-- Opening Marker --

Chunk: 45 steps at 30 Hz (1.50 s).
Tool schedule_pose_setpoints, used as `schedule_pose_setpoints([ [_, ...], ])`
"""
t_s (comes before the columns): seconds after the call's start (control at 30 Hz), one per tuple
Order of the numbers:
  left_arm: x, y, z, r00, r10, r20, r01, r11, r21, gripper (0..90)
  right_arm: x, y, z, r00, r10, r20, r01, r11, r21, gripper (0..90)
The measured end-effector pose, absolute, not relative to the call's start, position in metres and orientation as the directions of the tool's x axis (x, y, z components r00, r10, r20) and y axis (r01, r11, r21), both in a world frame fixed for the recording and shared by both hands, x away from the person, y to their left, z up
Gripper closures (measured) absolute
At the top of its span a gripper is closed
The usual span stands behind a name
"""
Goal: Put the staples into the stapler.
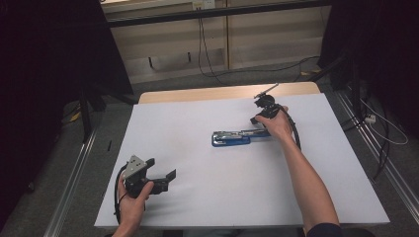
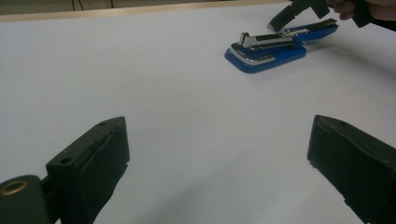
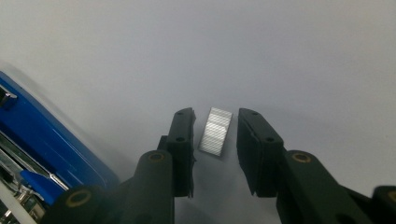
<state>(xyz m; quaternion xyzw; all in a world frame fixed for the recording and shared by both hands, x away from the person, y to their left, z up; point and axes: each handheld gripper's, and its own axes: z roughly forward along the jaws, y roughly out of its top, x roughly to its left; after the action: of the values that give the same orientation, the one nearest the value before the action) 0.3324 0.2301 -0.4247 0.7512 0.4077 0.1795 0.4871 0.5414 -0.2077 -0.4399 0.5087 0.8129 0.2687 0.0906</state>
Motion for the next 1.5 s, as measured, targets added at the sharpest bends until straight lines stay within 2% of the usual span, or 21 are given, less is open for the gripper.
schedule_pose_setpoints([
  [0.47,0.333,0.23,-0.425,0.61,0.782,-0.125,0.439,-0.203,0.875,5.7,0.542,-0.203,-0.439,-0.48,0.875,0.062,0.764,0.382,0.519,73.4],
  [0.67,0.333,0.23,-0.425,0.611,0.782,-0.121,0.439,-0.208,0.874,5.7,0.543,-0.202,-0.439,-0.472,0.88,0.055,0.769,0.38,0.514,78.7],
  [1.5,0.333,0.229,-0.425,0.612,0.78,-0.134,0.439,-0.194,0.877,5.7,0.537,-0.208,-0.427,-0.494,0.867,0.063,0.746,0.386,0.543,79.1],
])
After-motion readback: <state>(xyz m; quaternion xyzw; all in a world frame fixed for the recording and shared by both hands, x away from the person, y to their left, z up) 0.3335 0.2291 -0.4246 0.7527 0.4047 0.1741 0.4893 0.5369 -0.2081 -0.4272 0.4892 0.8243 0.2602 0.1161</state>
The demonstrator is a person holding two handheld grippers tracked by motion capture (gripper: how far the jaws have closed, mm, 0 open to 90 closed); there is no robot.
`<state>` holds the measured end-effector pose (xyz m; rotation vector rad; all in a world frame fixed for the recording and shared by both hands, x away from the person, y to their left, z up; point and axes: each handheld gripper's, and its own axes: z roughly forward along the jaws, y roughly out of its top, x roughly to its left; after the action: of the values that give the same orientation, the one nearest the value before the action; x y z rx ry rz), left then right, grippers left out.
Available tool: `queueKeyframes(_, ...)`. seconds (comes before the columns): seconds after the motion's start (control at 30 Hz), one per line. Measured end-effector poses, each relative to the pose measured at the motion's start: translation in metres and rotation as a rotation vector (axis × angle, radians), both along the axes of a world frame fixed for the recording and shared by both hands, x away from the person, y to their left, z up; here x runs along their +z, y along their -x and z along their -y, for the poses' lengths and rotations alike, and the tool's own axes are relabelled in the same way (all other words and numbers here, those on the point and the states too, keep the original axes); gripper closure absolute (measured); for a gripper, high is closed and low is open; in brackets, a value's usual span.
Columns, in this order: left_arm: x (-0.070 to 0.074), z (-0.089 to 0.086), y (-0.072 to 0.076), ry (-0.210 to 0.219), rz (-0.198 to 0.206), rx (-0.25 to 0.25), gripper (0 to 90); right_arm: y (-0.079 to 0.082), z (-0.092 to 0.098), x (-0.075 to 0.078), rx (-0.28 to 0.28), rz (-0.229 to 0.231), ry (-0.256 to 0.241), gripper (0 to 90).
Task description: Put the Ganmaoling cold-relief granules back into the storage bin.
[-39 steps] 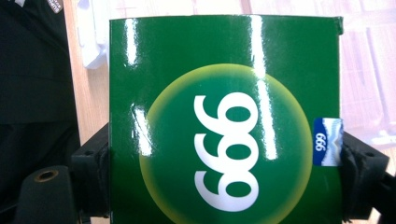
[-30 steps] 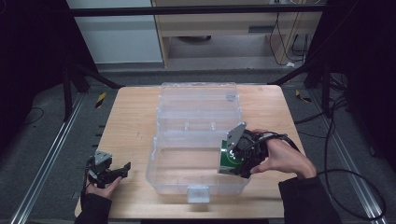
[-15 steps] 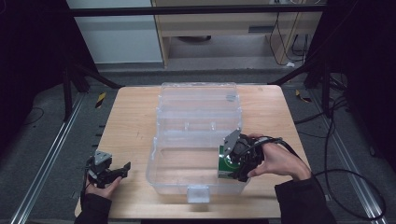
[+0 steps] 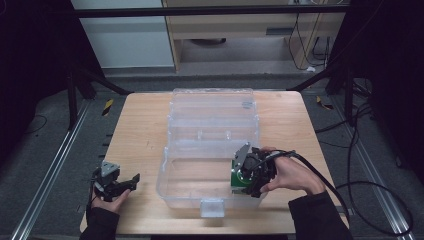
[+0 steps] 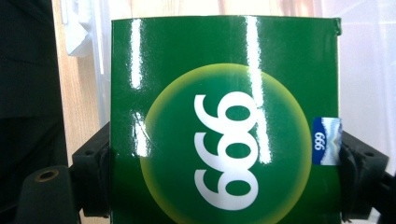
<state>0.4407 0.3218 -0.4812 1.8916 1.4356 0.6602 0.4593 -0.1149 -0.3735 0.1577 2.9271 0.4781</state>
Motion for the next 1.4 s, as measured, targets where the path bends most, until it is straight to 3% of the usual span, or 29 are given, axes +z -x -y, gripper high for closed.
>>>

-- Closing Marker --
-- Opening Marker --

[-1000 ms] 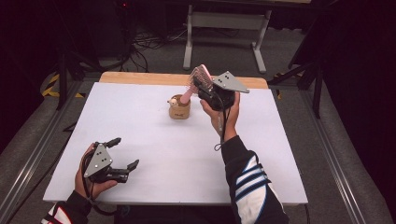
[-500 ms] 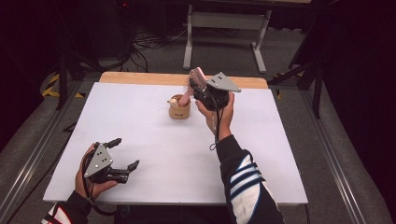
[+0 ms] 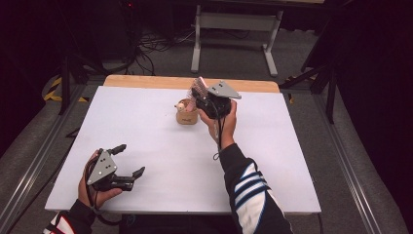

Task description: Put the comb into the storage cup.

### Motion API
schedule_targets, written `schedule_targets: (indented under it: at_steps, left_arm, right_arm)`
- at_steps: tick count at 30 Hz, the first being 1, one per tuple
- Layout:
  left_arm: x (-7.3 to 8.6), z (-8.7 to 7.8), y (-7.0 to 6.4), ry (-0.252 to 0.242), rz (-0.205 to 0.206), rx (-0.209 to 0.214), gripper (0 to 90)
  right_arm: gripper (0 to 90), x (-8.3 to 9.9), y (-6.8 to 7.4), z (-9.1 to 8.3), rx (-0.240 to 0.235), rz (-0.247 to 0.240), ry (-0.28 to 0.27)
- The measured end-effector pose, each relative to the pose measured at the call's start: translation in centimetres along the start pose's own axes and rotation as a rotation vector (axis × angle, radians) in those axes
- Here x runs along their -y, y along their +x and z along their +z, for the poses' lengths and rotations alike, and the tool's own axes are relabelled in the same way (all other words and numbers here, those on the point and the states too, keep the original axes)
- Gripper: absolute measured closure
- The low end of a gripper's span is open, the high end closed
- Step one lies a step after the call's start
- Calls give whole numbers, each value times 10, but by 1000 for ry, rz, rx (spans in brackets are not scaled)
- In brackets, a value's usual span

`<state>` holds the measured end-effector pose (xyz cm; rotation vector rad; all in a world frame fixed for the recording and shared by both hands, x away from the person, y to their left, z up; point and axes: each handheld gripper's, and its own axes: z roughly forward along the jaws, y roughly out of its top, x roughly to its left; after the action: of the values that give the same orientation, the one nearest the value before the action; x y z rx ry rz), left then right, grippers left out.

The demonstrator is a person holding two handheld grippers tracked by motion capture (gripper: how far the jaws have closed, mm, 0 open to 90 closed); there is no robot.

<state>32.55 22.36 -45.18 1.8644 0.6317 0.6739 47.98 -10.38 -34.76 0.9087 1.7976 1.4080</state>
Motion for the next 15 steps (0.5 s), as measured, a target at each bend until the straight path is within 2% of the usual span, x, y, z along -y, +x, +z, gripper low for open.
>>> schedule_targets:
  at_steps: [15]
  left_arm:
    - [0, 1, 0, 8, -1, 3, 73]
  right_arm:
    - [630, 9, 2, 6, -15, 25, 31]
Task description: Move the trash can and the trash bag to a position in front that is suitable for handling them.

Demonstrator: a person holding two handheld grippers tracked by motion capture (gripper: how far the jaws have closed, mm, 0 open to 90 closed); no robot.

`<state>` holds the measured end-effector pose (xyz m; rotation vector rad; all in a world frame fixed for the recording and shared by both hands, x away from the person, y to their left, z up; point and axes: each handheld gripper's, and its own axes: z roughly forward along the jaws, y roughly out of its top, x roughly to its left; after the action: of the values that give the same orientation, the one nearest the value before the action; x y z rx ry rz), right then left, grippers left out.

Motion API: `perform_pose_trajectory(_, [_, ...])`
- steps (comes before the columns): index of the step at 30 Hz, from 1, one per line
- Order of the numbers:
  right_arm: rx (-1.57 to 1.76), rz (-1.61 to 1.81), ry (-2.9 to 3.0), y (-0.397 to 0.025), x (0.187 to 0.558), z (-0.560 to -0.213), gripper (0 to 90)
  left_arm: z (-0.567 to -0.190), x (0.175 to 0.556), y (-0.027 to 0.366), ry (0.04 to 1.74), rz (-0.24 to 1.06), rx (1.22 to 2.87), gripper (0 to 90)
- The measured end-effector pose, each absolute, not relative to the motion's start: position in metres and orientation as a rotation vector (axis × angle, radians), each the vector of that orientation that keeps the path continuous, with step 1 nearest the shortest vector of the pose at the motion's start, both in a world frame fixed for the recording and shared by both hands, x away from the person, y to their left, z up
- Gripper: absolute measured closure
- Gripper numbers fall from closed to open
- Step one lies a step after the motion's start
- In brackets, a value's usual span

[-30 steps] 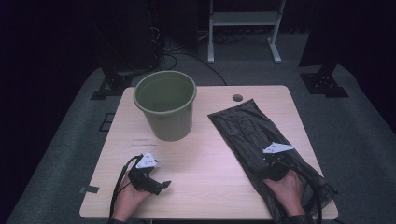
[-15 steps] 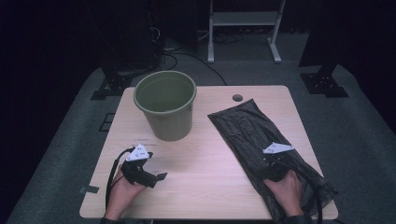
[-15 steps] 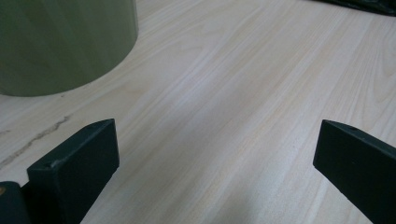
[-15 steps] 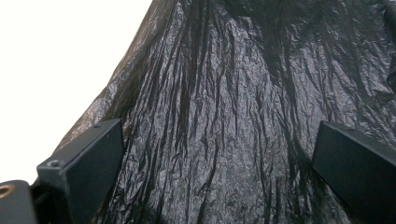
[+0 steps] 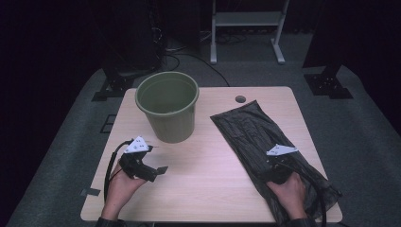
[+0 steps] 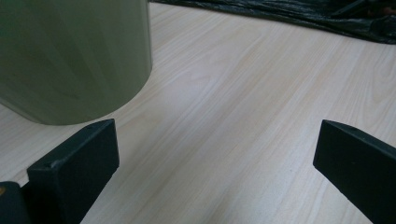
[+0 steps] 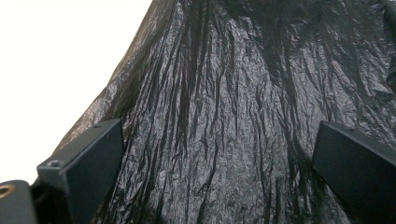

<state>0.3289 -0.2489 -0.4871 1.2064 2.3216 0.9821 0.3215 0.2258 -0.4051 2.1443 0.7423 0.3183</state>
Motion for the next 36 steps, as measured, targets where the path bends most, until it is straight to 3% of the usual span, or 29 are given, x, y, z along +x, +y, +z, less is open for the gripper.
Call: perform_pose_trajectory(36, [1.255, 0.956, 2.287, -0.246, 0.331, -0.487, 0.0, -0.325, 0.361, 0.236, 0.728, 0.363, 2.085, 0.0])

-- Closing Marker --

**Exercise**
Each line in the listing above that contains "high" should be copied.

**Solution to the exercise**
Available tool: `queueKeyframes(_, ...)`. seconds (comes before the columns): seconds after the motion's start (control at 30 Hz), one per line. Measured end-effector poses, each relative to the pose measured at the motion's start: translation in metres and rotation as a rotation vector (axis × angle, radians), both along the axes of a world frame fixed for the recording and shared by both hands, x away from the person, y to their left, z up; here x runs along their +z, y along their -x and z along their -y, for the poses' lengths and rotations alike, and the tool's own axes are relabelled in the same way (all other words and numbers here, those on the point and the states too, keep the original axes); gripper closure absolute (measured); for a gripper, high is closed and low is open; in brackets, a value's usual span.
Motion for the next 1.4 s, as measured, targets where the path bends most, until it is straight to 3% of the usual span, or 29 are given, axes +z -x -y, gripper high for closed.
- The low end of a gripper's span is open, the high end closed

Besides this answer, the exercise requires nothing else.